Prompt:
Please copy all of the data that follows exactly, leaving any pictures out.

Information shown:

-- -- --

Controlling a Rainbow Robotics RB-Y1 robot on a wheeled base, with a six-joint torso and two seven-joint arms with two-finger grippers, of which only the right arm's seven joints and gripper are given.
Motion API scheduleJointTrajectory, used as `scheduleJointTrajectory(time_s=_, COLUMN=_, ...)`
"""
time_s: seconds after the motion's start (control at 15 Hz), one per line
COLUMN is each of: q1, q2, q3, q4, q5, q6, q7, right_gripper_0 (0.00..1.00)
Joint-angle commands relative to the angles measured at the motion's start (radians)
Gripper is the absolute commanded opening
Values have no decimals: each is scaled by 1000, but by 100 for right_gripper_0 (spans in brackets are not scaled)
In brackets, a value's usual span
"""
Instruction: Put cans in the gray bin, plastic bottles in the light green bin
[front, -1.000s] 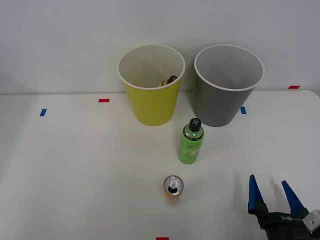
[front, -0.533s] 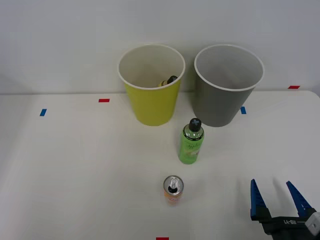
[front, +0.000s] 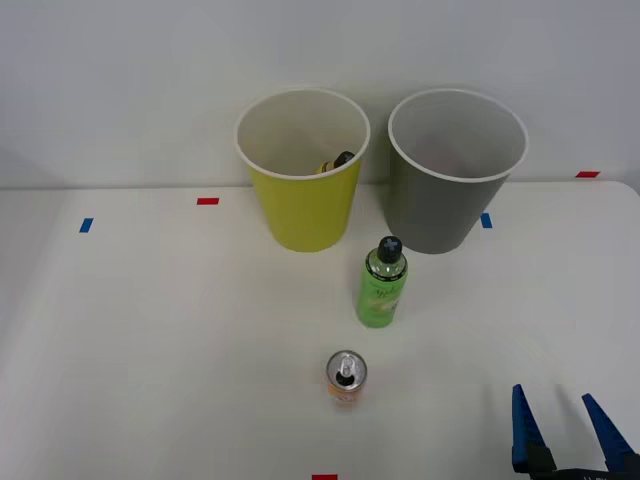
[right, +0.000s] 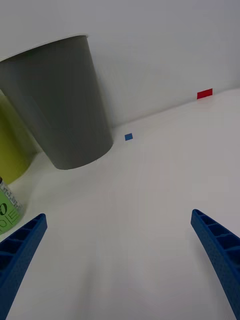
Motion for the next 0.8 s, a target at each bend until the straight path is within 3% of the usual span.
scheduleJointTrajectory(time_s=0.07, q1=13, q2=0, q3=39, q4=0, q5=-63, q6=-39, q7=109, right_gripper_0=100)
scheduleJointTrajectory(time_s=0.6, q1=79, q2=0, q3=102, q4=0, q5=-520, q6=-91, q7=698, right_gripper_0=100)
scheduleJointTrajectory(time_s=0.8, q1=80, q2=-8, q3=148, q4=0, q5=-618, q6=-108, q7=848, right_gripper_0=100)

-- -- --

Your solution:
Controlling a Rainbow Robotics RB-Y1 robot on a wheeled base, with a six-joint torso and two seven-joint arms with two-finger grippers, of which only the right arm's seven joints and gripper are given.
Motion API scheduleJointTrajectory, used as `scheduleJointTrajectory(time_s=_, COLUMN=_, ...)`
"""
time_s: seconds after the motion's start (control at 15 Hz), one per line
COLUMN is each of: q1, q2, q3, q4, q5, q6, q7, right_gripper_0 (0.00..1.00)
Joint-angle commands relative to the angles measured at the motion's start (radians)
Gripper is the absolute commanded opening
Values have no decimals: each is scaled by 1000, but by 100 for right_gripper_0 (spans in brackets are not scaled)
In brackets, a value's usual span
"""
Instruction: Put cans in the gray bin, plastic bottles in the light green bin
[front, -1.000s] 
[front, -0.533s] 
[front, +0.000s] 
[right, +0.000s] 
Motion for the next 0.8 s, a target at each bend until the straight path is within 3% of the usual span.
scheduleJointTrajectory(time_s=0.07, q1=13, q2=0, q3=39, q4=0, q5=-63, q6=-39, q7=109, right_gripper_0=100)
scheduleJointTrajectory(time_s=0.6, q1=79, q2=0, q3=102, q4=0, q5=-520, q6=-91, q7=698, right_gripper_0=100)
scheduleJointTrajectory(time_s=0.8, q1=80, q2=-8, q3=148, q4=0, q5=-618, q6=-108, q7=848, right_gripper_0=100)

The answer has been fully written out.